Она избегала глядеть на князя. Душа ее только начала успокаиваться, и этот неожиданный визит разбередил старые раны. Она до сих пор любила Эбергарда и никогда не переставала его любить, разлука с ним принесла ей много горя. Но теперь ее чувство, глубокое и потаенное, видоизменилось - она любила Эбергарда как верного надежного друга, который может ободрить ее в трудную минуту и подкрепить советом и помощью.

- Простите мне, благочестивая женщина,- сказал Эбергард взволнованным, проникающим в самое сердце голосом,- что еще раз нарушаю ваш покой; когда мы с вами простились навеки, я никак не думал, что нам суждено снова встретиться.

- Я понимаю вас, Эбергард, вы охотно избежали бы этой встречи. Но я счастлива, что мне пришлось еще раз увидеться и поговорить с человеком, которого я теперь вполне поняла. Примите мой искренний привет!

- Ваша доброта действует благотворно, Шарлотта.

- Вы страдаете, Эбергард, я это вижу. Скажите, что с вами случилось? - воскликнула игуменья.

- Я вам все расскажу, и вы поймете,- отвечал Эбергард.- Да, я пережил тяжелые часы.

- Голос ваш дрожит. Ваше дитя… ваша дочь?…

- Она нашлась, Шарлотта, она жива!

- О, благодарю тебя, Создатель, за это известие.

- Она жива, но…

- Говорите же, я должна все знать!

- Никогда больше не будет она счастлива, никогда душе ее не знать покоя!

- О Боже! Говоря так, вы выносите приговор и своей душе и судьбе.

- Мой удел - утешать и поддерживать несчастную. Она разбита душевно и истощена телесно; бесчисленные страдания исчерпали ее силы, и теперь единственное ее желание, главное в жизни,- это найти ребенка, которого она в минуту отчаянья отдала в воспитательный дом, чтобы избавить от преследований.

На лицо Шарлотты набежала тень, она чувствовала, как князю тяжело говорить об этом.

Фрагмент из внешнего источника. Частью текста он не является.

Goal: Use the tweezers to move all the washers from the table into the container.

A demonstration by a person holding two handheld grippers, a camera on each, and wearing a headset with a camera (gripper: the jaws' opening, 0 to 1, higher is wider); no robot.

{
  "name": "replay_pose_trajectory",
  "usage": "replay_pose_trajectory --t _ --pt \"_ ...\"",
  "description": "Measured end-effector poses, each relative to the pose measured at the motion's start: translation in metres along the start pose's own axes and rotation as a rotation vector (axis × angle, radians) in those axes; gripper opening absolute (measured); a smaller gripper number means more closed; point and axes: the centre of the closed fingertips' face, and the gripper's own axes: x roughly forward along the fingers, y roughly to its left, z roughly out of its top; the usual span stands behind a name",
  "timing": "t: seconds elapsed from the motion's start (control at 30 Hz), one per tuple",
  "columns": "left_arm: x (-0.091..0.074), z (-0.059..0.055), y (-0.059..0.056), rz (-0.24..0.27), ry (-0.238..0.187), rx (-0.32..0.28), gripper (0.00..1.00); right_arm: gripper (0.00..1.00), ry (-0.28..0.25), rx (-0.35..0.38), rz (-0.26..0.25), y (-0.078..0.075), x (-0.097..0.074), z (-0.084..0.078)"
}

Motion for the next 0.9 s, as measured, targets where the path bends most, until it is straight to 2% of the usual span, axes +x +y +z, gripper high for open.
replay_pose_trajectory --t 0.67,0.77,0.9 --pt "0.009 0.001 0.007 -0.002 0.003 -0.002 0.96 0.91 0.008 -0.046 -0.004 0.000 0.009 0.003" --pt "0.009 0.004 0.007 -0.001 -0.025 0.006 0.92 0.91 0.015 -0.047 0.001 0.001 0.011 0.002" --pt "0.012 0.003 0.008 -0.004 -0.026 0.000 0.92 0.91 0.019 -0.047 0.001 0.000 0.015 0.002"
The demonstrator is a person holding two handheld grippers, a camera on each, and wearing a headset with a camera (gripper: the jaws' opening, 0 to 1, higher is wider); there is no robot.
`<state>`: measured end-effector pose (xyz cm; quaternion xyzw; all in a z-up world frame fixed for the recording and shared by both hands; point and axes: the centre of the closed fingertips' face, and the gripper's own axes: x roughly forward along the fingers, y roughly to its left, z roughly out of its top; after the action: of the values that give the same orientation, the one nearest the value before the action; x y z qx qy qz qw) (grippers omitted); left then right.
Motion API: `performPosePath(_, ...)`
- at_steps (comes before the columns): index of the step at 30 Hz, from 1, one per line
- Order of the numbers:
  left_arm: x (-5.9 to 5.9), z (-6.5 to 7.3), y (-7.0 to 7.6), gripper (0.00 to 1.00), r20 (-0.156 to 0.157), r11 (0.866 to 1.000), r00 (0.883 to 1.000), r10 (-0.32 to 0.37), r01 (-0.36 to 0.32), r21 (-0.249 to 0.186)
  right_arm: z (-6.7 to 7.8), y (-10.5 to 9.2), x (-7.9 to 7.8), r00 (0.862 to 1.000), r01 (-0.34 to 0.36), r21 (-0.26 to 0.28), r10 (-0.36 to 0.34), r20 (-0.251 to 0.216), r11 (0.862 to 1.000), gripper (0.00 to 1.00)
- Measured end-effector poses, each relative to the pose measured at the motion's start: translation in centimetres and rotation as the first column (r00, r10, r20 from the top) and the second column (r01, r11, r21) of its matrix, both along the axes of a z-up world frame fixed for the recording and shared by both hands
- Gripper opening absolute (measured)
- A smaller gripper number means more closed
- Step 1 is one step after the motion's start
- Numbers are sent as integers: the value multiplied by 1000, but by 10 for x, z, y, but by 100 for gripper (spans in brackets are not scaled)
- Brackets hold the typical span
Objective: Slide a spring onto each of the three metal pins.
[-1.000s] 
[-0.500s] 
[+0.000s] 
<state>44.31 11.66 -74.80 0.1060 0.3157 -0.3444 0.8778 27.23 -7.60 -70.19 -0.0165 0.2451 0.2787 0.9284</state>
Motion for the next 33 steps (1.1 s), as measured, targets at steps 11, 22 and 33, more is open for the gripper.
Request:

Эбергард между тем продолжал:

- Но самое ужасное в ее судьбе, самое страшное ее наказание в том, что второе существо, произведенное ею на свет одновременно с первым, брошенное в минуту умопомрачения, исчезло бесследно.

Шарлотту потрясло это известие; она всплеснула руками и проговорила:

- Вам приходится, мой друг, переносить и это тяжелое испытание!

- Моя дочь,- продолжал Эбергард,- томится теперь желанием видеть своего ребенка. Я поспешил сюда, чтобы забрать девочку из воспитательного дома, и что же я узнаю…

- Я догадываюсь… Жозефина?

- Вы и принц Вольдемар взяли ее под свое покровительство?

- О, это было внушение свыше, Эбергард! Эта девочка здесь… Я воспитываю ее с такой любовью, какой раньше и не предполагала. Но позвольте задать вам вопрос, простительный близкому другу, каковым я себя считаю… Кто тот бесчестный человек, который соблазнил беспомощную девушку и сделал ее игрушкой своих страстей? Говорите, Эбергард! Вы уклоняетесь от прямого ответа?

- Не заставляйте меня говорить, Шарлотта! Маргарита доверила мне свою тайну, пусть она останется в глубине моего сердца. Все случившееся так ужасно, что я не должен был тревожить вас подобным образом. Помолитесь за мою бедную страждущую дочь.